Anyhoo, kudos to Mr. Mailer for this new phase in which no winds will ruffle his colon-- ill, or otherwise.


SoHoS said...

I completely agree. I first had to read his work in college for an American Literature class and he was the only author I couldn't get through. His death did not invoke feelings of loss like the ones I felt when Arthur Miller passed a couple of years ago.

The Atavist said...

Someday, I am going to catch up on my reading. I mean, anything that evokes images like "This Fartal Coil" is definitely a must read, no? Or maybe not. That title made me laugh out loud though.

And . . . "Di Dies. Di Died. Somesuch." had me laughing out loud again. Why didn't I think of that?

g bro said...

I think he made his mark with the brutal literary style change in "The Naked and the Dead," written when he was about 25.
I'm sure that the media think "dead" is such a hard word. And to suggest that we are all dying all the time - come on, Phlegmmy, we're running a happy, upbeat, entertaining paper here! Don't be a downer! ;-)

DBA Dude said...

GGM is pretty sophisticated and a fine writer - or could it all be down to the translator?

With you on the dead thing.

phlegmfatale said...

sohos - I'm glad I'm not alone in that opinion.
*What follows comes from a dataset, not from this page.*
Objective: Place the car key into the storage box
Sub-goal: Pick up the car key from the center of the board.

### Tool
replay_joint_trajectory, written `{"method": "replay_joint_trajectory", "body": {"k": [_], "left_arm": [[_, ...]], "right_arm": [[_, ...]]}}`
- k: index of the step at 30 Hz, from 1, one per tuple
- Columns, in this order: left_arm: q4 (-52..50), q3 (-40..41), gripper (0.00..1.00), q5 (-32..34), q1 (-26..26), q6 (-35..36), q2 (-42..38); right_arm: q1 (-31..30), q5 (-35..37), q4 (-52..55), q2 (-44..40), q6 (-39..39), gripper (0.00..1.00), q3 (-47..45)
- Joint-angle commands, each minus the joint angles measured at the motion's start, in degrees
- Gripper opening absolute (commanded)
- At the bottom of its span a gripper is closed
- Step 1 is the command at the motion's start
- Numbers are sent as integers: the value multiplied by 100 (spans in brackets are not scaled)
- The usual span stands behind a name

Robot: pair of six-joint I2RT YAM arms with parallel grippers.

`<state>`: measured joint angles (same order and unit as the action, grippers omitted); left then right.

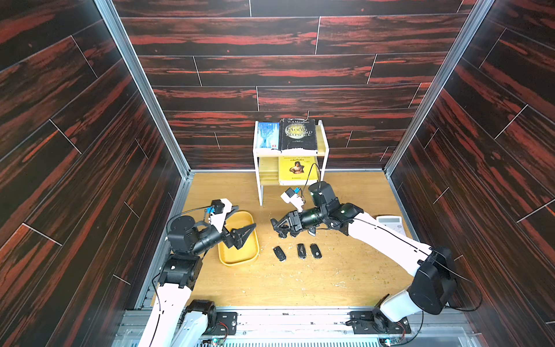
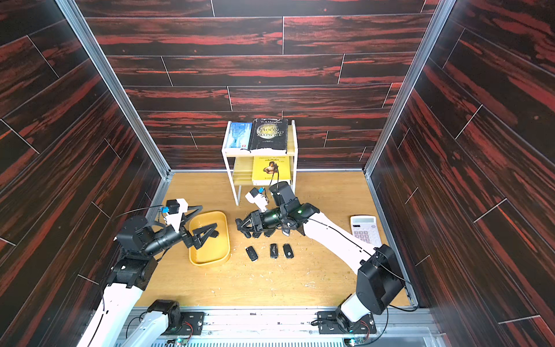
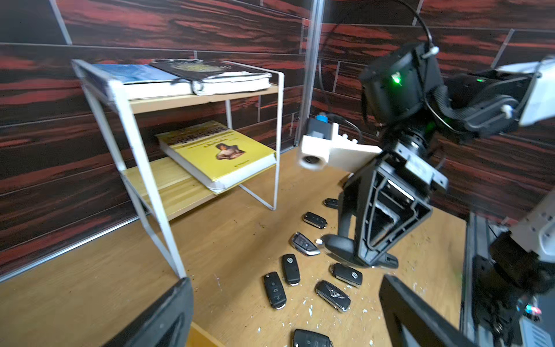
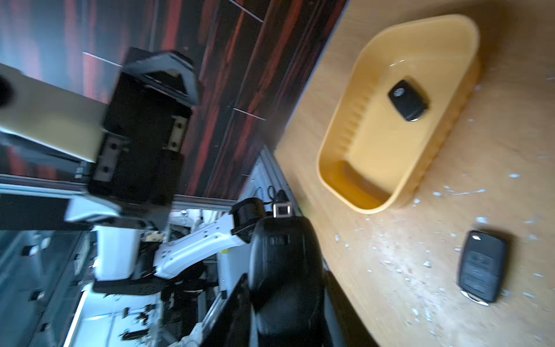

Reading the obits you would think the man's writing was monolithically worshiped

atavist - glad you enjoyed that - I was rather proud of that.

g bro - SOrry to rain on your parade, me and my sad-sack routine! *L* Now back to your regularly scheduled program of life without end

dba dude - Yeah, I DO think the translator is of vital importance, very much so with the magical realists such as GGM and Isabel Allende, for two. Good stuff, though. I love a flight of fancy.